Output the entries below exactly as written, omitting pictures.

Items from a data source:
○ ○ ○ ○ ○ ○ ○

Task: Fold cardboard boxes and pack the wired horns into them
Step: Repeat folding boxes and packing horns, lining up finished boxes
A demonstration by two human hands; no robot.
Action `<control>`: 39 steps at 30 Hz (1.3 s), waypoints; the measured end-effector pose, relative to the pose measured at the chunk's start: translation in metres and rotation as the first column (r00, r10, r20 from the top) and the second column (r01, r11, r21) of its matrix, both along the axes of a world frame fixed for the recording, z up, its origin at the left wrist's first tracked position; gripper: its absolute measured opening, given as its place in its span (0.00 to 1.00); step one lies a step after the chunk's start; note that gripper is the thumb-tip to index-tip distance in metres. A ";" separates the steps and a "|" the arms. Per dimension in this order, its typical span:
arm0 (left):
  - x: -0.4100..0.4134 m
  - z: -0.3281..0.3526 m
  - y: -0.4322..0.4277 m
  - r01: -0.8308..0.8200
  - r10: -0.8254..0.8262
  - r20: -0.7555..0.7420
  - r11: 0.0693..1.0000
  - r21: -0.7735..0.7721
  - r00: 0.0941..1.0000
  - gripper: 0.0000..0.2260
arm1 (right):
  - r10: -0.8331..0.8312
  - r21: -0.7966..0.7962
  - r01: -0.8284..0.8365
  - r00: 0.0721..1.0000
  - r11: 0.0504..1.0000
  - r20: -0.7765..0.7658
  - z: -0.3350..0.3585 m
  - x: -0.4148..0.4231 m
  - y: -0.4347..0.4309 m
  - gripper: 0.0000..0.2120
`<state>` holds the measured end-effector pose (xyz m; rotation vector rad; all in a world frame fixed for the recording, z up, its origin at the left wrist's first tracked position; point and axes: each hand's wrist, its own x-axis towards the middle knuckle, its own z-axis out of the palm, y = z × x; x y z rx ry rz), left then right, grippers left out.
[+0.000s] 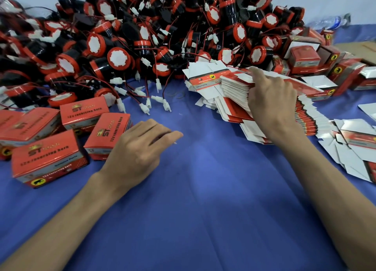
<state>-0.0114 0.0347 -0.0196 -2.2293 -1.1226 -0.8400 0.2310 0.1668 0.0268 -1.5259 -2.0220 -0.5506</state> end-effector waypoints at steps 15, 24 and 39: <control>0.005 -0.004 -0.002 0.114 -0.101 0.091 0.982 -0.151 0.991 0.18 | 0.465 0.233 -0.423 0.870 0.876 -0.165 0.001 -0.001 -0.004 0.17; 0.007 0.001 -0.004 0.339 0.164 0.736 0.808 -0.482 0.656 0.34 | 0.918 0.188 -0.919 0.293 0.348 -0.266 -0.028 -0.067 -0.076 0.10; -0.002 0.003 0.000 0.379 0.190 0.823 0.816 -0.436 0.535 0.63 | 0.659 -0.373 -0.885 0.460 0.279 -0.595 -0.037 -0.071 -0.082 0.37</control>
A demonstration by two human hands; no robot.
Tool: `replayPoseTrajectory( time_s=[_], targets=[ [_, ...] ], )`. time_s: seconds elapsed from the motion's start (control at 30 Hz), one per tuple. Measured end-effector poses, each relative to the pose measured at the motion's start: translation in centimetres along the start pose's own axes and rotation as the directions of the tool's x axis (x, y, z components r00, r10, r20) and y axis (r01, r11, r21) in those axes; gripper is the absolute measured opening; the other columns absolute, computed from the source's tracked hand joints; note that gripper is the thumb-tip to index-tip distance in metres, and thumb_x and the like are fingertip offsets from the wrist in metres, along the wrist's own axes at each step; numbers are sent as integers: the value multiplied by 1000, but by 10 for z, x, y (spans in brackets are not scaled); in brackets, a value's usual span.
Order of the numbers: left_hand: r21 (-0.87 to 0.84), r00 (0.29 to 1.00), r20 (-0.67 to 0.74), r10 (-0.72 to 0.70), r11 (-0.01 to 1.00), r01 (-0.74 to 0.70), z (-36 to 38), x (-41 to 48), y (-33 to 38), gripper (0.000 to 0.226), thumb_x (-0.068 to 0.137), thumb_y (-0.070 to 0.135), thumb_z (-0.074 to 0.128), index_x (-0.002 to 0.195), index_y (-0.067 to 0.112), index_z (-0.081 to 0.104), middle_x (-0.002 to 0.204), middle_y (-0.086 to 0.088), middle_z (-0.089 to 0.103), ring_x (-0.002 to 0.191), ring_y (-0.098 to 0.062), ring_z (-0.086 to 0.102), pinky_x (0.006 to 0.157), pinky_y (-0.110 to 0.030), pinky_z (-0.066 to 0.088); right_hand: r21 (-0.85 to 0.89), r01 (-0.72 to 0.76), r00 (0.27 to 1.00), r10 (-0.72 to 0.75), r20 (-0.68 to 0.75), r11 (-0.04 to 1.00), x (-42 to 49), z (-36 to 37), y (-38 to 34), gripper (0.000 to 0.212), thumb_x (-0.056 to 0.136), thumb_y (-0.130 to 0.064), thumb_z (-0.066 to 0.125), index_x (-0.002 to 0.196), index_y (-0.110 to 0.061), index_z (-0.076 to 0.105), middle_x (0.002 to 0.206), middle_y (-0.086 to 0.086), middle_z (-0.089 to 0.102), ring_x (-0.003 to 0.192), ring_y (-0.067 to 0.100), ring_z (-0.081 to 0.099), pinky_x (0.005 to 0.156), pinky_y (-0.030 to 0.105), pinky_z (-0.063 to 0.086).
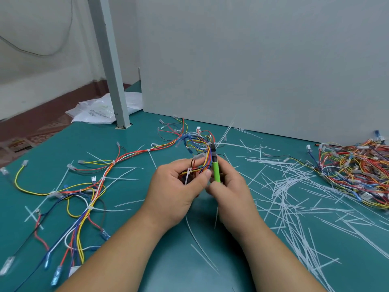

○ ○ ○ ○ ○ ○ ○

- [SOLUTION TO THIS TASK]:
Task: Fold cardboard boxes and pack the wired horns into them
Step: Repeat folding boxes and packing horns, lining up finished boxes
A demonstration by two human hands; no robot.
Action `<control>`: 39 steps at 30 Hz (1.3 s), waypoints; the measured end-effector pose, relative to the pose measured at the chunk's start: translation in metres and rotation as the first column (r00, r10, r20 from the top) and the second column (r01, r11, r21) of its matrix, both along the axes of a world frame fixed for the recording, z up, its origin at the left wrist's first tracked position; gripper: its absolute measured opening, given as its place in its span (0.00 to 1.00); step one lies a step after the chunk's start; note that gripper is the thumb-tip to index-tip distance in metres. A ";" separates the steps and a "|" the arms. Per dimension in this order, its typical span:
arm0 (left):
  - x: -0.4100..0.4134 m
  - z: -0.3281..0.3526 m
  - y: -0.4322..0.4277 m
  - r01: -0.8308..0.8200
  - r10: -0.8254..0.8262
  - r20: -0.7555..0.7420
  - r11: 0.0693..1.0000
  - r21: -0.7735..0.7721
  - r00: 0.0941..1.0000
  - gripper: 0.0000..0.2260
arm1 (right):
  - r10: -0.8331..0.8312
  - r21: -0.7966..0.7962
  - r01: -0.8284..0.8365
  - r00: 0.0721..1.0000
  - r11: 0.0504..1.0000
  - r20: -0.7765..0.7658
  - z: -0.3350..0.3585 m
  - x: -0.4148..0.4231 m
  - y: -0.4347..0.4309 m
  - gripper: 0.0000..0.2120
`<state>` holds the measured end-effector pose (xyz m; rotation vector rad; all in a world frame fixed for the recording, z up, its origin at the left wrist's first tracked position; point and axes: each hand's wrist, its own x-axis towards the middle knuckle, its own z-axis out of the palm, y = z × x; x y z rx ry rz), left then right, grippers left out.
[+0.000s] 
<state>-0.0114 0.0347 -0.0196 -2.2293 -1.1226 -0.8400 0.2310 0.1668 0.0268 -1.5259 -2.0220 -0.5506</state> end-effector waypoints at steps 15, 24 and 39: <control>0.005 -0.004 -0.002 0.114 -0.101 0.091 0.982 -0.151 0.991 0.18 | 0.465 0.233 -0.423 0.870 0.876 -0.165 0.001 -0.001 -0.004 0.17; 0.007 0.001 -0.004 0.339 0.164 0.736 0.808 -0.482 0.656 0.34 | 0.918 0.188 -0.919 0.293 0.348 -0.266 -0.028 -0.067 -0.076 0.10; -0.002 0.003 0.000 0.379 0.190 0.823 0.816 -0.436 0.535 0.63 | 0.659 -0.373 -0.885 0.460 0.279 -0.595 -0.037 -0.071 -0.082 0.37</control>
A demonstration by two human hands; no robot.
Tool: `replayPoseTrajectory( time_s=[_], targets=[ [_, ...] ], )`. time_s: seconds elapsed from the motion's start (control at 30 Hz), one per tuple. Measured end-effector poses, each relative to the pose measured at the motion's start: translation in centimetres along the start pose's own axes and rotation as the directions of the tool's x axis (x, y, z components r00, r10, r20) and y axis (r01, r11, r21) in those axes; gripper is the absolute measured opening; the other columns absolute, computed from the source's tracked hand joints; note that gripper is the thumb-tip to index-tip distance in metres, and thumb_x and the like are fingertip offsets from the wrist in metres, along the wrist's own axes at each step; numbers are sent as integers: the value multiplied by 1000, but by 10 for z, x, y (spans in brackets are not scaled); in brackets, a value's usual span.
Order of the numbers: left_hand: r21 (-0.87 to 0.84), r00 (0.29 to 1.00), r20 (-0.67 to 0.74), r10 (-0.72 to 0.70), r11 (-0.01 to 1.00), r01 (-0.74 to 0.70), z (-36 to 38), x (-41 to 48), y (-33 to 38), gripper (0.000 to 0.226), thumb_x (-0.068 to 0.137), thumb_y (-0.070 to 0.135), thumb_z (-0.074 to 0.128), index_x (-0.002 to 0.195), index_y (-0.067 to 0.112), index_z (-0.081 to 0.104), middle_x (-0.002 to 0.204), middle_y (-0.086 to 0.088), middle_z (-0.089 to 0.103), ring_x (-0.002 to 0.191), ring_y (-0.098 to 0.062), ring_z (-0.086 to 0.102), pinky_x (0.006 to 0.157), pinky_y (-0.110 to 0.030), pinky_z (-0.066 to 0.088); right_hand: r21 (-0.85 to 0.89), r01 (-0.72 to 0.76), r00 (0.27 to 1.00), r10 (-0.72 to 0.75), r20 (-0.68 to 0.75), r11 (-0.04 to 1.00), x (-42 to 49), z (-36 to 37), y (-38 to 34), gripper (0.000 to 0.212), thumb_x (-0.056 to 0.136), thumb_y (-0.130 to 0.064), thumb_z (-0.066 to 0.125), index_x (-0.002 to 0.196), index_y (-0.110 to 0.061), index_z (-0.076 to 0.105), middle_x (0.002 to 0.206), middle_y (-0.086 to 0.086), middle_z (-0.089 to 0.102), ring_x (-0.003 to 0.192), ring_y (-0.067 to 0.100), ring_z (-0.081 to 0.099), pinky_x (0.005 to 0.156), pinky_y (-0.030 to 0.105), pinky_z (-0.063 to 0.086).

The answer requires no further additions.